October 11: It’s the middle of October. While most people are thinking of pumpkins in anticipation of Halloween, I’ve been looking forward to something else. Here’s a clue:
Our front porch will soon be filled with a smell that is, well, quite interesting.
October 13: My Stapelia gigantea is about to unfold its alien-looking flowers.
October 14: Aaahhhh. Who doesn’t love the putrid smell of rotten meat, not to mention the hairy, leathery texture that brings to mind decomposing animal skin?
Blowflies think stapelia flowers are the cat’s meow. I can hear them buzzing when I step out onto the porch.

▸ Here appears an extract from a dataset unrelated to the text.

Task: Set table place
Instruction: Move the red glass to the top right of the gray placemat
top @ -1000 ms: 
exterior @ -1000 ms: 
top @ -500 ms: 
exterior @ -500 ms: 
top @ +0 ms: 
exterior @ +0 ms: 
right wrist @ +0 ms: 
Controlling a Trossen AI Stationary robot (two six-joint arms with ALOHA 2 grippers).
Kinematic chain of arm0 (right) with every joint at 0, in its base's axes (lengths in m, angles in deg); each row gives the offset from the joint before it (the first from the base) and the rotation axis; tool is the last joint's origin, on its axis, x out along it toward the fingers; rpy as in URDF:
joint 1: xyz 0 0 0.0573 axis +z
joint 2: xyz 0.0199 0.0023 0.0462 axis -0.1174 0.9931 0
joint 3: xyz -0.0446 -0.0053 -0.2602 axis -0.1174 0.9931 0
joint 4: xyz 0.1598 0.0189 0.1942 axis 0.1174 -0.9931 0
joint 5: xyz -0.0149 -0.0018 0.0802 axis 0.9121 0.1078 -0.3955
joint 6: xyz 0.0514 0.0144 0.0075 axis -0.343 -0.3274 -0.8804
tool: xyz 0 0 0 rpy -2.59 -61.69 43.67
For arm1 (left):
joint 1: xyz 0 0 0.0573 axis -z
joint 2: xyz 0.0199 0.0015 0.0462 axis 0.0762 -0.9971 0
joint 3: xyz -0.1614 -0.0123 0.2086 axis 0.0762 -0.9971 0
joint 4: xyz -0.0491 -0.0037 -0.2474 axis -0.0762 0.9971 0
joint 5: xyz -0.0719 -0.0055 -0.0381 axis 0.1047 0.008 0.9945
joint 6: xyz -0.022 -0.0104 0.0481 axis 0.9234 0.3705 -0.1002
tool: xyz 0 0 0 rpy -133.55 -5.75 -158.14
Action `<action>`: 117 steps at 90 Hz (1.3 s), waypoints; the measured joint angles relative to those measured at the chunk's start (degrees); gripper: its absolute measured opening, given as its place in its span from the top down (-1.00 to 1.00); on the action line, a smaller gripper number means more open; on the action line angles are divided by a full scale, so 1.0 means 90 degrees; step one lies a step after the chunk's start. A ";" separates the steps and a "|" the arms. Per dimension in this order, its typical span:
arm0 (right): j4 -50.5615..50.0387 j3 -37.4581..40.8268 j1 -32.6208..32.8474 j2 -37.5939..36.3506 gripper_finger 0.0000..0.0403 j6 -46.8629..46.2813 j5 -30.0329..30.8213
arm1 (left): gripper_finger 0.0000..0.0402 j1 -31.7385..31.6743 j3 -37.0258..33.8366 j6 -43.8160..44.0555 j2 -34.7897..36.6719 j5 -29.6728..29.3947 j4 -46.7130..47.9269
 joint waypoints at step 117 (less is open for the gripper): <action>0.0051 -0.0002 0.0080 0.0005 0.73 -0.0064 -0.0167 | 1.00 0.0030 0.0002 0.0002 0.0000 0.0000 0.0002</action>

Female flies, thinking they’ve found a mother lode of rotting meat, deposit their eggs in the center of the flower, the “corona.” As they fly off, they take pollen with them, which will hopefully be transferred to another stapelia flower, thereby ensuring fertilization.
October 16: The photo above shows a pristine flower.

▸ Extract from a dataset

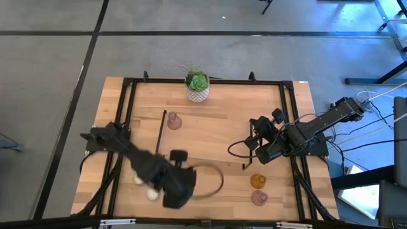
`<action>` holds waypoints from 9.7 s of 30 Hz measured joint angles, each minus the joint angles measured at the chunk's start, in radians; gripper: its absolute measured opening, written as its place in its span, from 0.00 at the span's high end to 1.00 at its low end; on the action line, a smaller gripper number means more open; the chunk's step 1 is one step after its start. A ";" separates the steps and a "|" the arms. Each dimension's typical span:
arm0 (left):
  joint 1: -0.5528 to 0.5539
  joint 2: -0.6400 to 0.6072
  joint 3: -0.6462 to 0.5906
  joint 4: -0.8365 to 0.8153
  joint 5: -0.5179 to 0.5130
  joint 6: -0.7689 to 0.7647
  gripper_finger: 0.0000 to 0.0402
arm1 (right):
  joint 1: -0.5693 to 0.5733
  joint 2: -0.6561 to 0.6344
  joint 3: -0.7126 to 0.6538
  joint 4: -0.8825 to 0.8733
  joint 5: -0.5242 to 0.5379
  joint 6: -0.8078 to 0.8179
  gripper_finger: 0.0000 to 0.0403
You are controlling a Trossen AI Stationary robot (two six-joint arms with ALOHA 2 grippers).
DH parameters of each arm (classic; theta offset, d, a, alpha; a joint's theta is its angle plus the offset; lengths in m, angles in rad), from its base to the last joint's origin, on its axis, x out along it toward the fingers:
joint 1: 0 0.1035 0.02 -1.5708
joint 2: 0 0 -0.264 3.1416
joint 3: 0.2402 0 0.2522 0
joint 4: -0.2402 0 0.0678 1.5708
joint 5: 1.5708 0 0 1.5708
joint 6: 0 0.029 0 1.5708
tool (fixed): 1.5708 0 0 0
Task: Pick & Place candle stick holders
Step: Put the yellow scented candle on the shelf, then adjust the shelf
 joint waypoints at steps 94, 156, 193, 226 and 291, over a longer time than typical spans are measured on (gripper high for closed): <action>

October 19: The photo below shows one with fly eggs and hatched maggots. Since there’s nothing for the maggots to eat, they simply die.
After a few days, the flowers wither and curl up again (left in the next photo).
Fortunately, my Stapelia gigantea has more flowers this year than ever before. And since the pot is on a table, the flowers face up instead of down as they did last year. So I will be able to enjoy this spectacle for another week.
My Stapelia gigantea currently resides in a pot on the front porch table. It’s in the shade 90% of the time and gets maybe an hour of direct sun in the late afternoon. Clearly it loves its environment. In the spring, fall and summer, I water it once a week, just enough for the excess to start running out of the drain hole, and fertilize it once a month with dilute Miracle-Gro All Purpose Plant Food. That’s the same fertilizing regime I use for all my succulents (I get a 15-lb box of Miracle-Gro at Costco every couple of years). In the winter, I don’t water it at all.
My plant is outside all winter, although it’s quite protected on the front porch (temperatures there don’t drop much below freezing). I don’t know what its exact cold tolerance is, but Dave’s Garden says zone 9a (20°F). Personally, I would protect it if temperatures are expected to drop below 25°F.